Records from a collection:
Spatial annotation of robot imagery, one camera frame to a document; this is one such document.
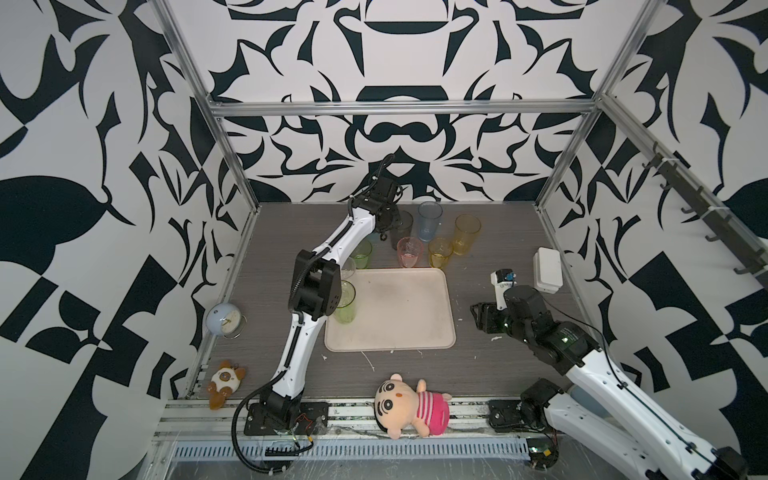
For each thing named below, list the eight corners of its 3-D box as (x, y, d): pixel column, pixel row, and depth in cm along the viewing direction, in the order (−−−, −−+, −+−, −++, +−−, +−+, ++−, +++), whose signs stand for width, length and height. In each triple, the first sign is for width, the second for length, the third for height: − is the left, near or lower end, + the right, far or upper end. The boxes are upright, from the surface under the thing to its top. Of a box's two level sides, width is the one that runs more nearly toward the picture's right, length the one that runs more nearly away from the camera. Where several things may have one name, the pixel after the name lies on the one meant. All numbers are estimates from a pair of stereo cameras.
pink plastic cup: (398, 267, 102) (398, 255, 97) (397, 248, 107) (398, 236, 102) (422, 267, 102) (424, 255, 97) (420, 248, 107) (422, 236, 102)
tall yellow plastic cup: (450, 260, 108) (458, 231, 95) (447, 243, 112) (455, 214, 100) (471, 260, 108) (483, 231, 95) (468, 243, 112) (478, 214, 100)
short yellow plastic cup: (427, 268, 103) (430, 255, 97) (425, 246, 109) (427, 233, 103) (449, 268, 103) (453, 255, 97) (446, 246, 109) (449, 233, 103)
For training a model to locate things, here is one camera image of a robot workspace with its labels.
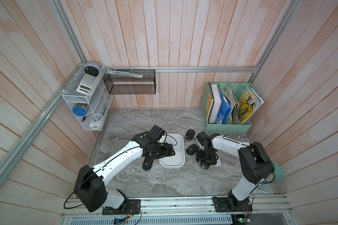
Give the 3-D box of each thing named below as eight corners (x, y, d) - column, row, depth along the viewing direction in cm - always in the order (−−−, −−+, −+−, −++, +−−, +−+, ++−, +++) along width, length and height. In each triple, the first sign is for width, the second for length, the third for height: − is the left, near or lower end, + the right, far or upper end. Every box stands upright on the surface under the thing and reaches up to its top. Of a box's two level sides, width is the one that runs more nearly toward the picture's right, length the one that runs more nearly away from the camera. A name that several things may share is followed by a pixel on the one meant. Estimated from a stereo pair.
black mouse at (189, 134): (183, 136, 104) (183, 134, 102) (189, 130, 108) (190, 128, 106) (189, 141, 102) (190, 139, 99) (195, 134, 105) (196, 132, 103)
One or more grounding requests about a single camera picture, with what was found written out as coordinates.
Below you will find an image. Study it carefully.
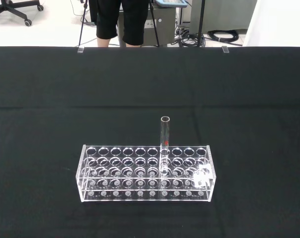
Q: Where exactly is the blue tray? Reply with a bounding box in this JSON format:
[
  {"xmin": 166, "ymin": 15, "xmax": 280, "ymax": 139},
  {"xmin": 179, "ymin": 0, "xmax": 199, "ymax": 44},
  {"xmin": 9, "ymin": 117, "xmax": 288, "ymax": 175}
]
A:
[{"xmin": 155, "ymin": 0, "xmax": 188, "ymax": 8}]

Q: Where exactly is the pale board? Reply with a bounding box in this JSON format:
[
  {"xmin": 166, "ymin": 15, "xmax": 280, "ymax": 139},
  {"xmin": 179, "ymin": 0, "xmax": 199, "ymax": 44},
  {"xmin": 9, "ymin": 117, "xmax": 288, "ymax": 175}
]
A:
[{"xmin": 245, "ymin": 0, "xmax": 300, "ymax": 48}]

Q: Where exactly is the black office chair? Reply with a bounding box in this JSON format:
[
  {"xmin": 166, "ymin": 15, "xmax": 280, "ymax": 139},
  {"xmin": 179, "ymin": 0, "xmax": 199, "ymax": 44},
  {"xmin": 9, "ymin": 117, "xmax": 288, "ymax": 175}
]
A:
[{"xmin": 0, "ymin": 0, "xmax": 45, "ymax": 27}]

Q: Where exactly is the coiled black cable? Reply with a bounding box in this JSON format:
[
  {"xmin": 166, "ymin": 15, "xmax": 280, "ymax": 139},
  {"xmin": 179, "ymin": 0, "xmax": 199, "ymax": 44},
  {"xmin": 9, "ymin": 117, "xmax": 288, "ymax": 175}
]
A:
[{"xmin": 207, "ymin": 29, "xmax": 243, "ymax": 47}]

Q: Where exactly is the tangled black cable bundle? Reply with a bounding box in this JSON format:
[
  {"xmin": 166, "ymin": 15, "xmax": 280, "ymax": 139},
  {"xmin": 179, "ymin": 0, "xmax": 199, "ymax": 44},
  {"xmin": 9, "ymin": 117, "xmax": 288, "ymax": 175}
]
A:
[{"xmin": 174, "ymin": 26, "xmax": 206, "ymax": 48}]

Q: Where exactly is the clear acrylic test tube rack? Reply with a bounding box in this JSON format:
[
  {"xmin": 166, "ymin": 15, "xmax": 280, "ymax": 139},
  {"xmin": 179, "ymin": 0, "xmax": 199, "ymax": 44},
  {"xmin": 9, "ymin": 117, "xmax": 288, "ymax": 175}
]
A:
[{"xmin": 75, "ymin": 144, "xmax": 217, "ymax": 203}]

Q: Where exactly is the black table cloth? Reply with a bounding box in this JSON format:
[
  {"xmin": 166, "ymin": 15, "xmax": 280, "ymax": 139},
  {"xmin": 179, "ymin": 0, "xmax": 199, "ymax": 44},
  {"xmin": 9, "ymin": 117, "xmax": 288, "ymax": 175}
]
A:
[{"xmin": 0, "ymin": 46, "xmax": 300, "ymax": 238}]

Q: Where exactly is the person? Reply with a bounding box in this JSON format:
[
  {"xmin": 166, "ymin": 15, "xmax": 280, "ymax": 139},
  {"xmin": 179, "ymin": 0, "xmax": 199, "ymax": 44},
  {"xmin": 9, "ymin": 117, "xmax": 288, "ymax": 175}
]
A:
[{"xmin": 88, "ymin": 0, "xmax": 151, "ymax": 48}]

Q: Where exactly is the grey metal cabinet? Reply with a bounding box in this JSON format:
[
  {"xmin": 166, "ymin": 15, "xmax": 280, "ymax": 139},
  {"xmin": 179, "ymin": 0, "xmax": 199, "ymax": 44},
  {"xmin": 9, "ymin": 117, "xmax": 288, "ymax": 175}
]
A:
[{"xmin": 116, "ymin": 0, "xmax": 181, "ymax": 48}]

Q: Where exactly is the black stand pole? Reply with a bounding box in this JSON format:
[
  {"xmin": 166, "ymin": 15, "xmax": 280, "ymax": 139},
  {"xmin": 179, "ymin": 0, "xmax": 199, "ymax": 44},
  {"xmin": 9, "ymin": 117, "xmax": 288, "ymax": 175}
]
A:
[{"xmin": 198, "ymin": 0, "xmax": 206, "ymax": 47}]

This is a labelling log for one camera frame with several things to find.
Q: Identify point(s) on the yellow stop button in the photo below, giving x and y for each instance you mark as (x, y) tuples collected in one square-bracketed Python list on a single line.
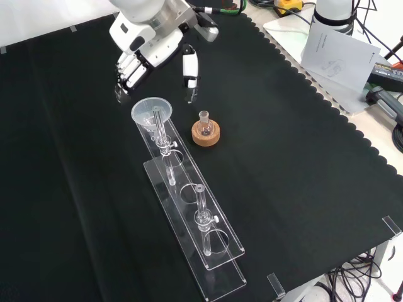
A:
[(288, 5)]

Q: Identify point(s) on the black tripod leg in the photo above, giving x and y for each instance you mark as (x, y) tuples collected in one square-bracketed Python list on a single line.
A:
[(395, 47)]

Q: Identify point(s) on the translucent plastic funnel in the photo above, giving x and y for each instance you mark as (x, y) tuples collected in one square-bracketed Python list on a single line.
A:
[(141, 111)]

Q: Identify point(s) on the clear acrylic funnel stand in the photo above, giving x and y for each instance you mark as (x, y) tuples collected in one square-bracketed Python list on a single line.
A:
[(201, 220)]

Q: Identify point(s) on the black table cloth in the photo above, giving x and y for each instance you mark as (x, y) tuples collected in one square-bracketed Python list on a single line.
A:
[(283, 157)]

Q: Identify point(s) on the black power adapter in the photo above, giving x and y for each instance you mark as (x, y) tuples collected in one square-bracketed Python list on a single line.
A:
[(387, 75)]

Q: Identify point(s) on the pale board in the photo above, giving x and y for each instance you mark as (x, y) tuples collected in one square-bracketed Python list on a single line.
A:
[(343, 97)]

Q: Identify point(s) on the grey and black plug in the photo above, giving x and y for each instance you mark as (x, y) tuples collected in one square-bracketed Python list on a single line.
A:
[(385, 100)]

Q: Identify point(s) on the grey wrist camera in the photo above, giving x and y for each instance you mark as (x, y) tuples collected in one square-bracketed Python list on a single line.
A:
[(207, 30)]

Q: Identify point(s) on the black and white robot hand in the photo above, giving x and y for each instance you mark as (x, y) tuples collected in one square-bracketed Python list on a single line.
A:
[(157, 50)]

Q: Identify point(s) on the white paper booklet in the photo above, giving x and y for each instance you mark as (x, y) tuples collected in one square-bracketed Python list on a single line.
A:
[(340, 59)]

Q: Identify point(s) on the small round-bottom glass flask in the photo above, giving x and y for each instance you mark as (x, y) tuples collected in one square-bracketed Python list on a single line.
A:
[(205, 127)]

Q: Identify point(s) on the clear cloth clip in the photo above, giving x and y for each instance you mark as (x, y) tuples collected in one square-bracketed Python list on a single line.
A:
[(392, 225), (73, 28), (2, 49), (276, 285)]

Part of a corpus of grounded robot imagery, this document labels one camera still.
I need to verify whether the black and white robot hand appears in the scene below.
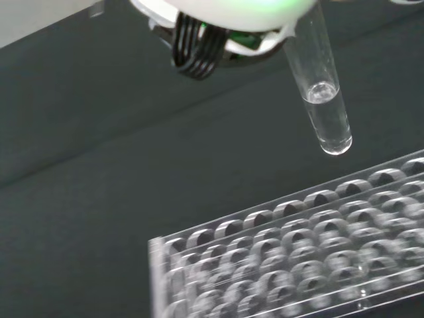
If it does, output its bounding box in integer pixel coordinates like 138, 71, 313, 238
129, 0, 319, 82

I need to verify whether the clear plastic test tube rack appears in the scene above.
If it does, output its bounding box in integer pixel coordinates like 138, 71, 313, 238
147, 149, 424, 318

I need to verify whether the black bench cloth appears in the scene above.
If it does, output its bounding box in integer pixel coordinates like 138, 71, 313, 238
0, 0, 424, 318

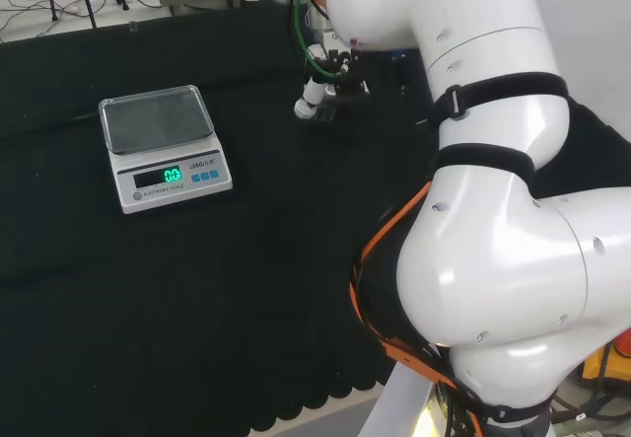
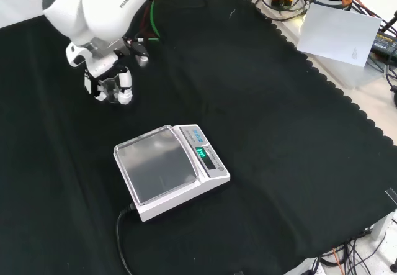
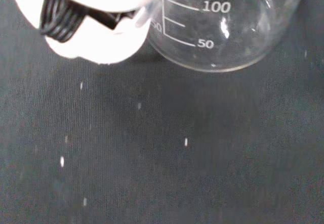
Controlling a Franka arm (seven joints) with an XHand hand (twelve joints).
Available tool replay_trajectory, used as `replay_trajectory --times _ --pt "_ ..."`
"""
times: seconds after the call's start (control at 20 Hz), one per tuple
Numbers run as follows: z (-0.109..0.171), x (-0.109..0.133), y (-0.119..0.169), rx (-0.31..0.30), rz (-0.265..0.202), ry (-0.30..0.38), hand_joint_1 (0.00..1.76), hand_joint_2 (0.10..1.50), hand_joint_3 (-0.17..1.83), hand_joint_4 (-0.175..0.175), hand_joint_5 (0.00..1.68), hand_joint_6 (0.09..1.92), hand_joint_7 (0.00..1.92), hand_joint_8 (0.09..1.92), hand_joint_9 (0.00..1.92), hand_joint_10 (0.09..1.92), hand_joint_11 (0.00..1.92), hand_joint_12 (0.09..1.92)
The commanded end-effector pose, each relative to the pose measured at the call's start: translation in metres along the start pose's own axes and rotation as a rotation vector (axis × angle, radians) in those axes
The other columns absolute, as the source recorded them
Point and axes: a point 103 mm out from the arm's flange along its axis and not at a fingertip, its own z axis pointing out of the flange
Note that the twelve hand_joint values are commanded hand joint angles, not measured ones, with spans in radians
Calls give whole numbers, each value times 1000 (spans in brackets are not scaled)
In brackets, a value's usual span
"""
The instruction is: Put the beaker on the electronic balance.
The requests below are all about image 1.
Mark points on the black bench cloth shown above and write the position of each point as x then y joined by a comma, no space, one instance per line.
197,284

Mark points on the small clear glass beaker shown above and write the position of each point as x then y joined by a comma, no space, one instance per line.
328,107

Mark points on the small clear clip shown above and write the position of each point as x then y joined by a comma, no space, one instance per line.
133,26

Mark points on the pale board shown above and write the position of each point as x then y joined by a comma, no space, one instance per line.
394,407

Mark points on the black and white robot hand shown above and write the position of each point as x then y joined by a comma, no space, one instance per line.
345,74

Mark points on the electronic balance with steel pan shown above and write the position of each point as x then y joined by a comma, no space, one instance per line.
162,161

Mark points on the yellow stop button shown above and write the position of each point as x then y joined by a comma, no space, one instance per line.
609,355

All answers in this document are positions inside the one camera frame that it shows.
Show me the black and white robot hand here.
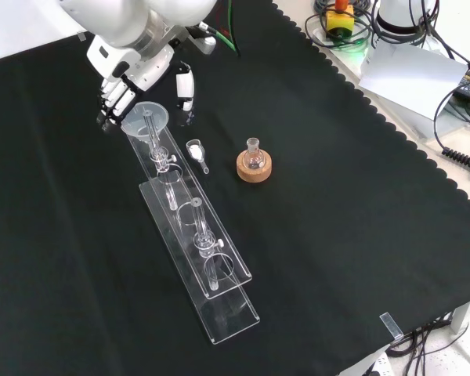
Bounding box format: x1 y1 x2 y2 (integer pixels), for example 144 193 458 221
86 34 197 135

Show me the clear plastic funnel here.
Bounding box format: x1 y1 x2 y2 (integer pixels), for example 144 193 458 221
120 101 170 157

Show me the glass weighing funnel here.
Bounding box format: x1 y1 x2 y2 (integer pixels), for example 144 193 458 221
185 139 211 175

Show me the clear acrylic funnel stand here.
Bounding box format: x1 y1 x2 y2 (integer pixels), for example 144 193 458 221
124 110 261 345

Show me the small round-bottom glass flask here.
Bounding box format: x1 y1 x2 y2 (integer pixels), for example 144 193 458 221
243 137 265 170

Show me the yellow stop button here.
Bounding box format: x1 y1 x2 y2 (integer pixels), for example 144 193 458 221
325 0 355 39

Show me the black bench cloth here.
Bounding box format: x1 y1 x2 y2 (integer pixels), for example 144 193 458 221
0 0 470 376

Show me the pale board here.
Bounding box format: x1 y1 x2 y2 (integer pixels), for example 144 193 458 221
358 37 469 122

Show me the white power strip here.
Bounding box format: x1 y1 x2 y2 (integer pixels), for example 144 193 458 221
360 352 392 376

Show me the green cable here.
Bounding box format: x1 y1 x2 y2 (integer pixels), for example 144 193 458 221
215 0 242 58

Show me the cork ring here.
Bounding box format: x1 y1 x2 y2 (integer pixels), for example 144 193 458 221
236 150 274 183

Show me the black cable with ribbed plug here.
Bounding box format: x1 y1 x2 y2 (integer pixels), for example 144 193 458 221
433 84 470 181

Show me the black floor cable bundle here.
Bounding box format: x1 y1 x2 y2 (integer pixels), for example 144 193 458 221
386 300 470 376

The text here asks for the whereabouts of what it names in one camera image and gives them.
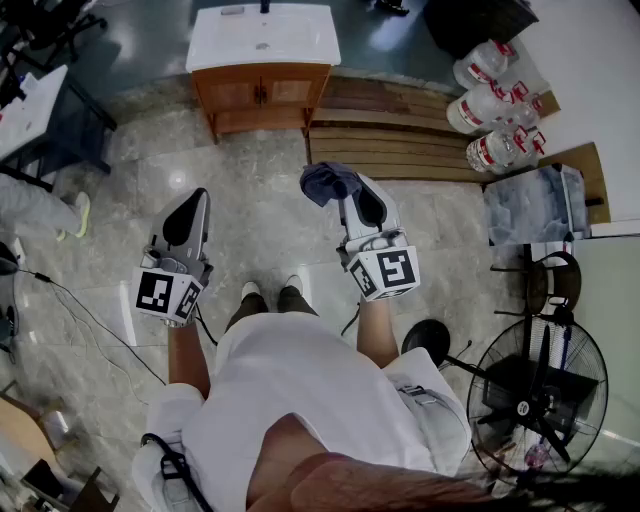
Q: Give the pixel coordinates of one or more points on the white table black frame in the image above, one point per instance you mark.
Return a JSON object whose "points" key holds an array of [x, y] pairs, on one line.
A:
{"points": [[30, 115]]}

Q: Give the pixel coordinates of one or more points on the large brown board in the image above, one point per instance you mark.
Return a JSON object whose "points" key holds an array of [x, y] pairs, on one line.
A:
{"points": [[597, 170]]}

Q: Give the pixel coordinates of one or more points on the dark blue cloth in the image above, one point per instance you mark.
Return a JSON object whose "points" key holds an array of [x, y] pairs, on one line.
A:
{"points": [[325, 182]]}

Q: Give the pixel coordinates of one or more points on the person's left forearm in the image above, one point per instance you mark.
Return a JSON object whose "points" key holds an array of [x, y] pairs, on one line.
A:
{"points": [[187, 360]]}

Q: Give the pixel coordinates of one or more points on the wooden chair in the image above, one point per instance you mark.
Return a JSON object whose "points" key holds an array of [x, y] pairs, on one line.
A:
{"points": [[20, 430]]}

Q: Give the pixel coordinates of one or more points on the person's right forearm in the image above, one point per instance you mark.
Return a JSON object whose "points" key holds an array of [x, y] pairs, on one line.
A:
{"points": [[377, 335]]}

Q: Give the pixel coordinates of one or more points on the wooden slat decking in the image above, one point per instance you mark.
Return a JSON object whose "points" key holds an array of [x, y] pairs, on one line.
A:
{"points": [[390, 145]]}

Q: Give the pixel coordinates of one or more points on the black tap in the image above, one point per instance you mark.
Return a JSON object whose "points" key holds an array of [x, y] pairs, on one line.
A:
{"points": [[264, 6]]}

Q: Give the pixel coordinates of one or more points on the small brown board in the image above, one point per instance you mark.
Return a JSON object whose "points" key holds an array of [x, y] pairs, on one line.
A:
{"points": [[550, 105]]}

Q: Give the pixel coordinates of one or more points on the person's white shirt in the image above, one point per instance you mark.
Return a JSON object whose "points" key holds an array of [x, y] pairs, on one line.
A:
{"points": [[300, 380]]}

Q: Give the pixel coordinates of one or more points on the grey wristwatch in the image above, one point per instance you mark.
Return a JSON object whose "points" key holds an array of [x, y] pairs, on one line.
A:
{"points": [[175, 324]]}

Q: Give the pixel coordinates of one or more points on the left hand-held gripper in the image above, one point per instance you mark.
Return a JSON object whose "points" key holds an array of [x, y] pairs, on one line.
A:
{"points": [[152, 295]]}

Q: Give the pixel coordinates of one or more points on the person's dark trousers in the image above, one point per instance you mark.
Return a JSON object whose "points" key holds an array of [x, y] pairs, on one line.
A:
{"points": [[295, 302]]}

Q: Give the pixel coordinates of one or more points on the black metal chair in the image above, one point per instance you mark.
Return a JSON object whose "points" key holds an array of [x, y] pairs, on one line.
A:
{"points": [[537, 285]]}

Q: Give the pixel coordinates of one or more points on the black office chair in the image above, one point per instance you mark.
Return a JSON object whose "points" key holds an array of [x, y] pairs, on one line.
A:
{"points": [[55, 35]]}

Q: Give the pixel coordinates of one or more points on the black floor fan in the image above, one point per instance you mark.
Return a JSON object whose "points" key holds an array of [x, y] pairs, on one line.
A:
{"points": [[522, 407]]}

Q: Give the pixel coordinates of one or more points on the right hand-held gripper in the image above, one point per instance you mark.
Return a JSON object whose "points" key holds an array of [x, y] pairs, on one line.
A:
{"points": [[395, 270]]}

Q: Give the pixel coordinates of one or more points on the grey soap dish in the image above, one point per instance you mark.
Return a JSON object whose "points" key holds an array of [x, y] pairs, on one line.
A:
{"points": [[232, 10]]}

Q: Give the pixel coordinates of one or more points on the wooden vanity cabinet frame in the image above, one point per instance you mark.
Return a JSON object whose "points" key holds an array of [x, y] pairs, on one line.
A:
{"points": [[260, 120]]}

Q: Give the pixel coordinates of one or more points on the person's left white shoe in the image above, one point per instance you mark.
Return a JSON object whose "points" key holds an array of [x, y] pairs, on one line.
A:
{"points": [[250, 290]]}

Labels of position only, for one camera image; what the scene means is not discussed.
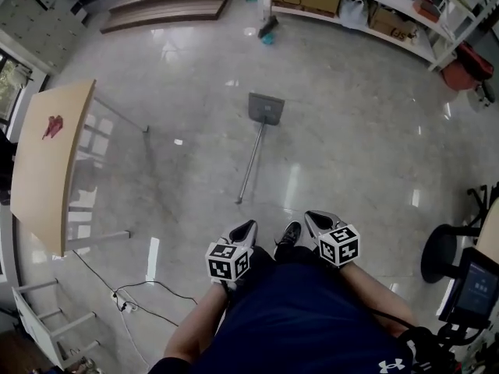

■ Your goal
Using the records above, find and show each line with the string "whether".

■ Answer box
I need to verify whether the black and white robot hand appears in the scene below.
I need to verify whether the clear plastic test tube rack appears in the scene above.
I need to verify whether the black bench cloth appears in the scene above.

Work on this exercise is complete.